Quand la production laitière se plie aux lois du marché

Rencontre avec Julien Robert, paysan à La Chaux-de-Fonds, qui se bat contre la baisse des prix.

Rencontre avec Julien Robert, paysan à La Chaux-de-Fonds, qui se bat contre la baisse des prix.

Le jeune agriculteur Julien Robert a repris en 2005 la gestion d’un domaine communal de La Chaux-de-Fonds en prenant le risque de construire à ses frais une nouvelle exploitation vouée à la production laitière. Le domaine comprend une surface de 65 hectares permettant l’élevage d’une quarantaine de vaches laitières. Sa production est destinée au centre de la Migros à Estavayer-le-lac.
Au moment de construire son rural, le litre de lait lui était payé à 85 cts le litre. Sur cette base, il a établi son plan financier. Aujourd’hui le prix du litre c’est réduit à 65 cts alors que ses charges financières sont identiques !

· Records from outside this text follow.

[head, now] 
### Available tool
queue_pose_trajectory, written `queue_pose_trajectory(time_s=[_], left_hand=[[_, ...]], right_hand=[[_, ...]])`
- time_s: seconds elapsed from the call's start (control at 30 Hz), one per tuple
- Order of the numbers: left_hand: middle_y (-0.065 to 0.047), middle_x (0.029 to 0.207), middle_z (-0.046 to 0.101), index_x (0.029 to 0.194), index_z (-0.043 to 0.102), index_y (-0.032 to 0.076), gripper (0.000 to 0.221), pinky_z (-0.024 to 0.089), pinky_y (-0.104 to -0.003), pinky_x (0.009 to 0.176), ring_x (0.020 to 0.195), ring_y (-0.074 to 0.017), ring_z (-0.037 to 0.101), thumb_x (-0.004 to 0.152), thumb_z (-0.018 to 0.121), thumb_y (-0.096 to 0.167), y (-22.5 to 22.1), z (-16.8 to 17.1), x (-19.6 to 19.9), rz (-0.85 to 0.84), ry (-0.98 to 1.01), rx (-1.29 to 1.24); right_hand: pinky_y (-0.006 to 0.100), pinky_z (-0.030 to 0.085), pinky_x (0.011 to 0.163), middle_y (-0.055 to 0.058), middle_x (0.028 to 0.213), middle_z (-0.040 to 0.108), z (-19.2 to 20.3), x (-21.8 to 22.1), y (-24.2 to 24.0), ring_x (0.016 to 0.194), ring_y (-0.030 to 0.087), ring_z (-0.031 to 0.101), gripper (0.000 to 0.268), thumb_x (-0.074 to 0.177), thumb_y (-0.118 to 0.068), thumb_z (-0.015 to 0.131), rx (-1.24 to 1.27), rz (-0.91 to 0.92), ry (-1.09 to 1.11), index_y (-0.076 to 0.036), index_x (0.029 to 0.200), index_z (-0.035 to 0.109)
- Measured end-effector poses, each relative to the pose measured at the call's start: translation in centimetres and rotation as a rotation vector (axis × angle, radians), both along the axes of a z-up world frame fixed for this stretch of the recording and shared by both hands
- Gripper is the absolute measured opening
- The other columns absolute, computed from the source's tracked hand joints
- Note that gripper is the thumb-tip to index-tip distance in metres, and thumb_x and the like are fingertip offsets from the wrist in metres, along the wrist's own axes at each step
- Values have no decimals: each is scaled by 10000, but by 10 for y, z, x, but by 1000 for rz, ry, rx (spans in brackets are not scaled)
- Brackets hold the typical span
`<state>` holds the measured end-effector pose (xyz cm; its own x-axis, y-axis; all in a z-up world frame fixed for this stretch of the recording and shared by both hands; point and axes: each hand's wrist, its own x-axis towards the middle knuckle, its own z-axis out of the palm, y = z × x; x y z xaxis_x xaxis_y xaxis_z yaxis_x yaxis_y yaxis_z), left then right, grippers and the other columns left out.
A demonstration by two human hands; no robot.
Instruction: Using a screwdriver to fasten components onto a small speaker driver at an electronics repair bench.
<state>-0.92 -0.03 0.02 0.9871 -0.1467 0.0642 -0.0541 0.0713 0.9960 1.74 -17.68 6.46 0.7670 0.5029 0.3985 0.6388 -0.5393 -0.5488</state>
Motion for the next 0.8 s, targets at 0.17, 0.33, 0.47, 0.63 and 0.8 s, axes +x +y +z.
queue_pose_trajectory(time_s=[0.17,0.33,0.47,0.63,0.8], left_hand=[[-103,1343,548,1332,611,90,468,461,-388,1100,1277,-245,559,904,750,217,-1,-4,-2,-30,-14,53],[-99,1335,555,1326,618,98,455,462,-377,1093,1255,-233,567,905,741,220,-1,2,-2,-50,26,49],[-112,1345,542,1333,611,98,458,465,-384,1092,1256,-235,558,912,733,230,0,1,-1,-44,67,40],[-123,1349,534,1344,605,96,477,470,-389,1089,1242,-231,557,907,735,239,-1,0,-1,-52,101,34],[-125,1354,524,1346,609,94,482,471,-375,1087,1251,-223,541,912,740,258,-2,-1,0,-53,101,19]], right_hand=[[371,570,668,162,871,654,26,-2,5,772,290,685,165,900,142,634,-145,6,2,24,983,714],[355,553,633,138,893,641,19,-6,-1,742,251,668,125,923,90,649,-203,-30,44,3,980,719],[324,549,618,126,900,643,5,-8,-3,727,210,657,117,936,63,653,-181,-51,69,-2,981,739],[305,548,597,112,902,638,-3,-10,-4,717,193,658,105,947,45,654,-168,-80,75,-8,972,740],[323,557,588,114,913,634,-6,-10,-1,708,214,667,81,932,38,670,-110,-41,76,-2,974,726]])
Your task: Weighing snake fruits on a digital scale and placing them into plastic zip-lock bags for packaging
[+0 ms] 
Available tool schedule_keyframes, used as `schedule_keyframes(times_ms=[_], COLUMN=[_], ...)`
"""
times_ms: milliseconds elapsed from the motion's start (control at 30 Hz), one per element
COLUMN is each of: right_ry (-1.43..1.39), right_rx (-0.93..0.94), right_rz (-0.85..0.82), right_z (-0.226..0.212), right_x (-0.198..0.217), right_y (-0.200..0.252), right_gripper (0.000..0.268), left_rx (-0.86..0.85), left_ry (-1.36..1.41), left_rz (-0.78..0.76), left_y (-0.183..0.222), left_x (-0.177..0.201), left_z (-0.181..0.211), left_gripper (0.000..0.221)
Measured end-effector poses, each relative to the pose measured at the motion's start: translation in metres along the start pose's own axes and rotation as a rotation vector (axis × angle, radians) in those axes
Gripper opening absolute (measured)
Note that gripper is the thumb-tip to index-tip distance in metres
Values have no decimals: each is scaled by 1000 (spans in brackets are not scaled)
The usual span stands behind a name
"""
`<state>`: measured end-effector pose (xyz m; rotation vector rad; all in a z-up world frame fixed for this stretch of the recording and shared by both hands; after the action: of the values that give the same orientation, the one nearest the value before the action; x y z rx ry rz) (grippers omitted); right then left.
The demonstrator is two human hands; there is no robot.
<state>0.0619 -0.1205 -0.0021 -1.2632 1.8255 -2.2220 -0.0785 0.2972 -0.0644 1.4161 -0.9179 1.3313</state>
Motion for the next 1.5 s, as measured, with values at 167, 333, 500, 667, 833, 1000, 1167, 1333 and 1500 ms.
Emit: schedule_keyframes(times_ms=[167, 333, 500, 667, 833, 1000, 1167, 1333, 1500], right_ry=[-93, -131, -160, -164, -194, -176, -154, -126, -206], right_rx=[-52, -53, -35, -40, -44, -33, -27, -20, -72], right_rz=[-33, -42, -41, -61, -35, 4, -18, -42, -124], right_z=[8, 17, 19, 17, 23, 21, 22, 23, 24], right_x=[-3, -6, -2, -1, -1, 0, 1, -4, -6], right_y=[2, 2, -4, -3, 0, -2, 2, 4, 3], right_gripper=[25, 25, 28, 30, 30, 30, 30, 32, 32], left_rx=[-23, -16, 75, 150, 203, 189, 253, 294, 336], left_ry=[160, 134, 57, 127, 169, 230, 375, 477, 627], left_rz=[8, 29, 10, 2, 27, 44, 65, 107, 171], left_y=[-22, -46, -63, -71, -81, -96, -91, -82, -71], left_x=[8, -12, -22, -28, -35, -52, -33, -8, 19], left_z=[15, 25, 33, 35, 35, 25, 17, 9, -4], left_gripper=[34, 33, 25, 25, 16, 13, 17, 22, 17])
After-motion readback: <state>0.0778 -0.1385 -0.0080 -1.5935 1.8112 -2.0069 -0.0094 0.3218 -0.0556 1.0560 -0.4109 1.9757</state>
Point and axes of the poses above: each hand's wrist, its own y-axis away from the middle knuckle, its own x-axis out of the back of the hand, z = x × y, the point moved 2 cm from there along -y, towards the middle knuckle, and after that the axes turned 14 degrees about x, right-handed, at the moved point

La baisse du prix du lait payé aux producteurs provient de la politique agricole conduite par la Confédération. A cela, il convient d’ajouter celle de la surproduction.

Autrefois, les agriculteurs de plaine vivaient surtout de diverses cultures. Avec la libéralisation de la politique laitière, nombreux sont devenus producteurs de lait. Autrefois, les exploitations de plaine produisaient notamment diverses céréales alors que les exploitations de montagne étaient destinées au lait et à la viande. Aujourd’hui la situation se trouve à la limite du supportable pour les paysans de montagne.

Des exploitations forcées de s’agrandir pour survivre

Julien Robert signale un autre méfait de la logique actuelle. La Confédération a décidé une baisse de la teneur en graisse dans le lait. Résultat, on a converti le surplus de graisse en beurre avec au terminus une surproduction de cet aliment !
Paradoxalement, un paysan possédant un petit domaine de 30 hectares et n’ayant pas investi dans son exploitation s’en sort mieux. Par contre, si un membre de la famille vient à reprendre le domaine, des transformations seront alors exigées par les législations en cours et la situation économique deviendra critique. Le petit domaine ne permettra plus à son propriétaire d’en vivre avec sa famille.

Concrètement, ce sont les charges d’intérêts qui pèsent sur les paysans. Les transformations et autres adaptations sont exigées par les autorités fédérales et cantonales. Les paysans doivent choisir entre transformer leur exploitation ou quitter la profession. Ceux qui restent s’endettent et leur vie devient un cauchemar, prisonniers qu’ils sont entre la passion de leur métier, les contraintes financières et l’évolution d’une société illogique.

La conception capitaliste de l’économie occasionne ainsi les mêmes ravages dans le monde agricole que dans le monde industriel, l’incertitude règne partout.
Pour corriger la situation, Julien Robert pense qu’il faudrait répartir les types de production en fonction des régions et limiter la production de lait par hectare. Cela inciterait les agriculteurs de plaine à redévelopper les cultures, bien que dans ce cas aussi, les pressions du marché ne faciliteront pas les reconversions.
Les logiques économiques distillent une lutte fratricide au sein du monde paysan comme au sein des entreprises industrielles, car pour conserver l’outil de production chacun est contraint de s’agrandir au détriment d’un autre.
Dans un cri du cœur, Julien Robert constate qu’une grande partie de la population des villes ne manifeste aucun intérêt réel pour le monde paysan. Les exigences de la vie campagnarde ceinturées d’obligations naturelles, légales et environnementales sont nombreuses et contraignantes. Il souligne dans un sourire qu’il faut traire, nourrir et nettoyer, 365 jours par an. Un noble travail mal récompensé.